Investigating API handshake timeouts and Flow execution lag?

Hey everyone,
I’m currently working on a project where I’ve layered Directus over an existing PostgreSQL database to handle our internal task management. It’s been a great experience so far, but I’ve run into a consistent performance bottleneck when executing complex Flows. Specifically, when I have a Flow triggered by a collection update that needs to push data to an external webhook, the “Activity Log” shows the process hanging for several seconds before either completing or occasionally throwing a 504 timeout.

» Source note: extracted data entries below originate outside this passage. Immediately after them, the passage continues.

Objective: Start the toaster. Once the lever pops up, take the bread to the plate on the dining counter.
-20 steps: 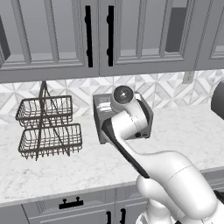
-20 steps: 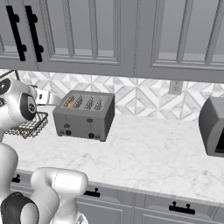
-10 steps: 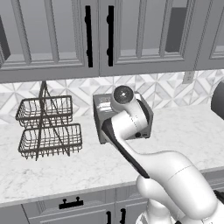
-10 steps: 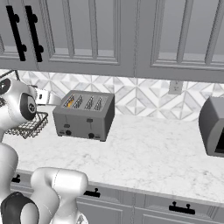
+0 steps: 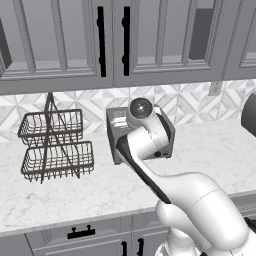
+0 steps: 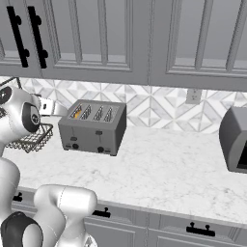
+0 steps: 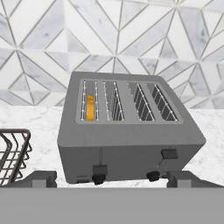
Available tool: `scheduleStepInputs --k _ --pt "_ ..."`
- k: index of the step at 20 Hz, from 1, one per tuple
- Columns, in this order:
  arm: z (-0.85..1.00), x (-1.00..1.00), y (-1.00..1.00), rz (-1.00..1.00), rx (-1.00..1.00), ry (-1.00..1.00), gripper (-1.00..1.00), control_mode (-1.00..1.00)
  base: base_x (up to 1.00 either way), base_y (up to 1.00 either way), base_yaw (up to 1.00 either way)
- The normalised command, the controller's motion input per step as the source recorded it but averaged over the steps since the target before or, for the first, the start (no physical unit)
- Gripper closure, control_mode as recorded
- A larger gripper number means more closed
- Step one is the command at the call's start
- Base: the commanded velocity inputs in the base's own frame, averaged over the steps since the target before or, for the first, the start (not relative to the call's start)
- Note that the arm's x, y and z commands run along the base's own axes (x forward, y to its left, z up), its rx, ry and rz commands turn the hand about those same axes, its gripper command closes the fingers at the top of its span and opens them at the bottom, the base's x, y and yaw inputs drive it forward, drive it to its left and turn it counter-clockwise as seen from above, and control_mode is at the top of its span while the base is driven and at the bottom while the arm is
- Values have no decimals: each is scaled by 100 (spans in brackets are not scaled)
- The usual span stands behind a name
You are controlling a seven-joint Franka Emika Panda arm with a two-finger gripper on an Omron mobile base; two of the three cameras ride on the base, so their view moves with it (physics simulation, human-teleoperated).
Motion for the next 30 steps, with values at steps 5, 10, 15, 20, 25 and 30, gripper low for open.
scheduleStepInputs --k 5,10,15,20,25,30 --pt "0 0 0 0 0 0 -100 -100 0 0 0" --pt "0 0 0 0 0 0 -100 -100 0 0 0" --pt "0 0 0 0 0 0 -100 -100 0 0 0" --pt "0 0 0 0 0 0 -100 -100 0 0 0" --pt "0 0 0 0 0 0 -100 -100 0 0 0" --pt "0 0 0 0 0 0 -100 -100 0 0 0"
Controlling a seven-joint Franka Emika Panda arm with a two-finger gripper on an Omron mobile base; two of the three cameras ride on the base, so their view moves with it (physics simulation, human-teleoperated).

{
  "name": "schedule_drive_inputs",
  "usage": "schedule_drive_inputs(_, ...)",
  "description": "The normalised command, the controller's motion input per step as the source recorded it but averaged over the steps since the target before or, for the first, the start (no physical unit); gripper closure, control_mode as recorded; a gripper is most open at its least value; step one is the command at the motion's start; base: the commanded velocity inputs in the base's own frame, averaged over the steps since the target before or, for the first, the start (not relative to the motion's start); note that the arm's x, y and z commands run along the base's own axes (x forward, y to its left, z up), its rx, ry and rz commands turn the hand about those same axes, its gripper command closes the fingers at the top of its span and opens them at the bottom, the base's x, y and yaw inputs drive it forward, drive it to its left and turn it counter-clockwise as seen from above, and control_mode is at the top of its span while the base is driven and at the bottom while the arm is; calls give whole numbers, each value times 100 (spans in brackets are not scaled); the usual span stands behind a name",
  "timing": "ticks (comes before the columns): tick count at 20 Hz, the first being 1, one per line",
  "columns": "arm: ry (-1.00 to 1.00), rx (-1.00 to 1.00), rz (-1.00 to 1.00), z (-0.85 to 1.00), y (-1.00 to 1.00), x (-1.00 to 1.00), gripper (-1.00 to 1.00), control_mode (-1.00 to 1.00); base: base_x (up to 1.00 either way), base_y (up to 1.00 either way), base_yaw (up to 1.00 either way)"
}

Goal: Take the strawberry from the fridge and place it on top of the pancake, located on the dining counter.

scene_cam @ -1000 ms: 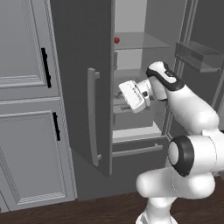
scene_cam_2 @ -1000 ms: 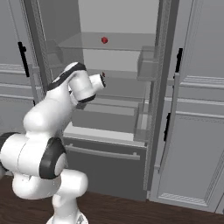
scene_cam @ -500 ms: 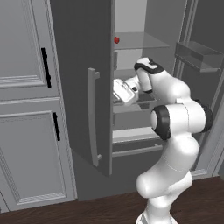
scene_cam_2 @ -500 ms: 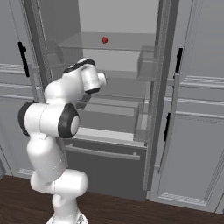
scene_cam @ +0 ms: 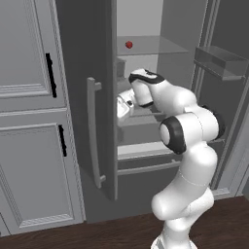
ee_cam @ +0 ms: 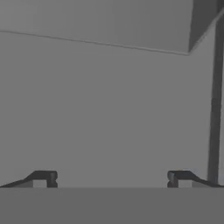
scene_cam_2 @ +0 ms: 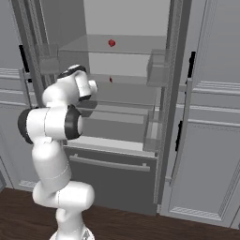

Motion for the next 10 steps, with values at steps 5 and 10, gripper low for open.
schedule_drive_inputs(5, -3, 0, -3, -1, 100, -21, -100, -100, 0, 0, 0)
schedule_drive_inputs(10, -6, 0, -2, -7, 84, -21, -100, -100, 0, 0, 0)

I’ve checked the server resources and they seem stable, so I’m wondering if this is a concurrency issue within the Node.js environment or if there’s a specific way to optimize the payload handling. I even tried a roblox modified configuration for my background execution environment to see if a more isolated script handler would prevent the main Directus thread from stalling, but I’m still seeing intermittent handshake errors.

Has anyone else dealt with execution lag when running heavy logic inside of Flows? I’m trying to figure out if I should move this logic into a custom “Operation” extension or if there are specific environment variables (like FLOWS_EXECUTION_MAX_COUNT) that I should be tweaking to keep the UI responsive during these background tasks. I’d really appreciate any insights or debugging tips from anyone who has scaled their automations beyond simple CRUD triggers!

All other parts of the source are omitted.